__ACTIVITY__. Search the records for lines with the word "scene" and copy each match.

-------- STORED DATA --------

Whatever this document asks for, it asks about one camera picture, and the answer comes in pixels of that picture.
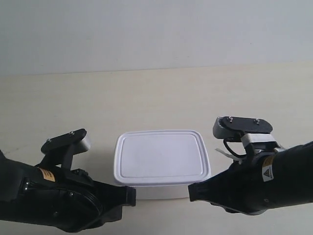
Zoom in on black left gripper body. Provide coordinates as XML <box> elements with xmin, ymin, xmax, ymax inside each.
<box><xmin>23</xmin><ymin>165</ymin><xmax>122</xmax><ymax>233</ymax></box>

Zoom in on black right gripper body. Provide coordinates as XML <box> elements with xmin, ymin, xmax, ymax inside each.
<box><xmin>207</xmin><ymin>156</ymin><xmax>279</xmax><ymax>215</ymax></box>

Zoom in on white lidded plastic container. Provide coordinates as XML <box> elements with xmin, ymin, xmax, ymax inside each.
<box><xmin>113</xmin><ymin>130</ymin><xmax>212</xmax><ymax>200</ymax></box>

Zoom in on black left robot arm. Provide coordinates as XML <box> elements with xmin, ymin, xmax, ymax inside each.
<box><xmin>0</xmin><ymin>154</ymin><xmax>136</xmax><ymax>233</ymax></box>

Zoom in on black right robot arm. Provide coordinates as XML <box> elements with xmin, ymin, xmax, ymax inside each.
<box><xmin>188</xmin><ymin>142</ymin><xmax>313</xmax><ymax>215</ymax></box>

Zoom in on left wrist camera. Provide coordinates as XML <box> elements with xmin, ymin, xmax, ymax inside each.
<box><xmin>38</xmin><ymin>128</ymin><xmax>91</xmax><ymax>170</ymax></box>

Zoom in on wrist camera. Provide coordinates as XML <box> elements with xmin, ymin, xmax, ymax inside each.
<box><xmin>38</xmin><ymin>128</ymin><xmax>91</xmax><ymax>170</ymax></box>
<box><xmin>212</xmin><ymin>116</ymin><xmax>280</xmax><ymax>161</ymax></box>

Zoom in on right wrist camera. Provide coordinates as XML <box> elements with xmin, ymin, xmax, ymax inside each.
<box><xmin>212</xmin><ymin>116</ymin><xmax>280</xmax><ymax>161</ymax></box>

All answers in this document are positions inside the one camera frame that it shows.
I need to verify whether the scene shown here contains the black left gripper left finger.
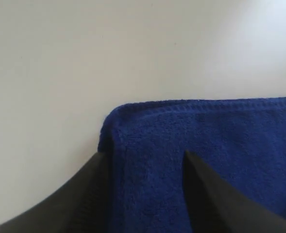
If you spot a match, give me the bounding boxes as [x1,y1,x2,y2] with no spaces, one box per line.
[0,152,110,233]

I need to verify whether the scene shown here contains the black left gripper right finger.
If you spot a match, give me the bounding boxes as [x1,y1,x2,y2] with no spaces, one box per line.
[182,151,286,233]

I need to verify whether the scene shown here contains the blue towel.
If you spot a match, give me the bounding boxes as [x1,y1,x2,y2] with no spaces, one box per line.
[98,97,286,233]

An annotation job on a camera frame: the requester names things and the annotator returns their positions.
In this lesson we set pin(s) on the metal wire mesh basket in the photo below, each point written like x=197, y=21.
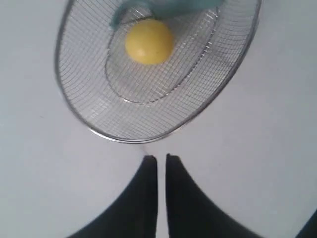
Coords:
x=125, y=101

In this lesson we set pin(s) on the yellow lemon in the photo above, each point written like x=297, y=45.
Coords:
x=149, y=41

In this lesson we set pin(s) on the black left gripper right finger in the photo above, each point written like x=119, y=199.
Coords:
x=190, y=213

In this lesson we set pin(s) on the teal handled vegetable peeler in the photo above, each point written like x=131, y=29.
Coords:
x=164, y=9

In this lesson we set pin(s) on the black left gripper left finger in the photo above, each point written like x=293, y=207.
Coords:
x=134, y=213

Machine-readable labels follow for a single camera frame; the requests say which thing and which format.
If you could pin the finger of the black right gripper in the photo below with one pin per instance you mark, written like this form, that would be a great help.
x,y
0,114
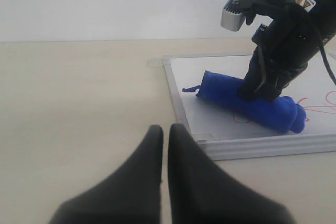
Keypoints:
x,y
273,88
251,83

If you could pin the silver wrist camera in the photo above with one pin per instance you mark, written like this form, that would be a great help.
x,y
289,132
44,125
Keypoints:
x,y
234,14

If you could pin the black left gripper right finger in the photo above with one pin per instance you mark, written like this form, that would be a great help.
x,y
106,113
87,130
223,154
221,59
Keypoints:
x,y
201,192

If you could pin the white board with aluminium frame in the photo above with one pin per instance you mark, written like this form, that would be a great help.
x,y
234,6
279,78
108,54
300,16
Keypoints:
x,y
224,135

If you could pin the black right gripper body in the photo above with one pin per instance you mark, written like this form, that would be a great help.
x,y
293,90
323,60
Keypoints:
x,y
288,43

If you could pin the blue microfiber cloth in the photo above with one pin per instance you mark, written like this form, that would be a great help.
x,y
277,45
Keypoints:
x,y
282,115

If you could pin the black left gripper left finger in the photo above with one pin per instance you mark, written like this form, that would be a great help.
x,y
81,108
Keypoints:
x,y
132,194

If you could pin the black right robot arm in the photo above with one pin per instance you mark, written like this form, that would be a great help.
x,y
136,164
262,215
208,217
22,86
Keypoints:
x,y
323,14

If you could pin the clear tape back left corner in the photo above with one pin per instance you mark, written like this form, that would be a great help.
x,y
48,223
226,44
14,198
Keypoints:
x,y
158,62

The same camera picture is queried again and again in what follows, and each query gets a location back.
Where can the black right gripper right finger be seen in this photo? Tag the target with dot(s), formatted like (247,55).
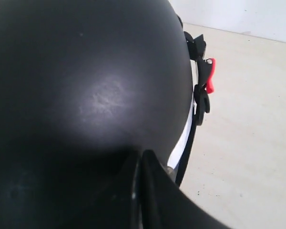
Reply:
(164,205)

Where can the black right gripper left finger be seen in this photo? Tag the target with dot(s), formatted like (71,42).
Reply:
(118,206)

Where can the black helmet with visor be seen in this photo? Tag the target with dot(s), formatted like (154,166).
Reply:
(83,84)

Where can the white mannequin head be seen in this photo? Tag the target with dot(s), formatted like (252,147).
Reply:
(178,150)

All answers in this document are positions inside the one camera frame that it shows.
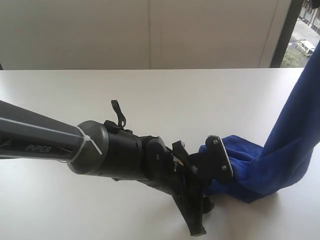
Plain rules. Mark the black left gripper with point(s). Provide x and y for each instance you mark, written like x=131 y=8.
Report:
x=169 y=171

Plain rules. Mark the blue microfiber towel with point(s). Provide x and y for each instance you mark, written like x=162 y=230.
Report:
x=260 y=171

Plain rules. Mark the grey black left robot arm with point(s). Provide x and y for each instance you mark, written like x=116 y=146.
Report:
x=106 y=150

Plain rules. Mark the white van outside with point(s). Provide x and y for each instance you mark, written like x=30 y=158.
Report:
x=306 y=47

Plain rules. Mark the dark window frame post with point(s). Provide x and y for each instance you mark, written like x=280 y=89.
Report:
x=286 y=33

--------

__SOLUTION TO THE EXERCISE__.
I need to verify whether the scene shown here contains the black left gripper left finger.
I need to verify whether the scene shown here contains the black left gripper right finger.
I need to verify whether the scene shown here contains the blue towel.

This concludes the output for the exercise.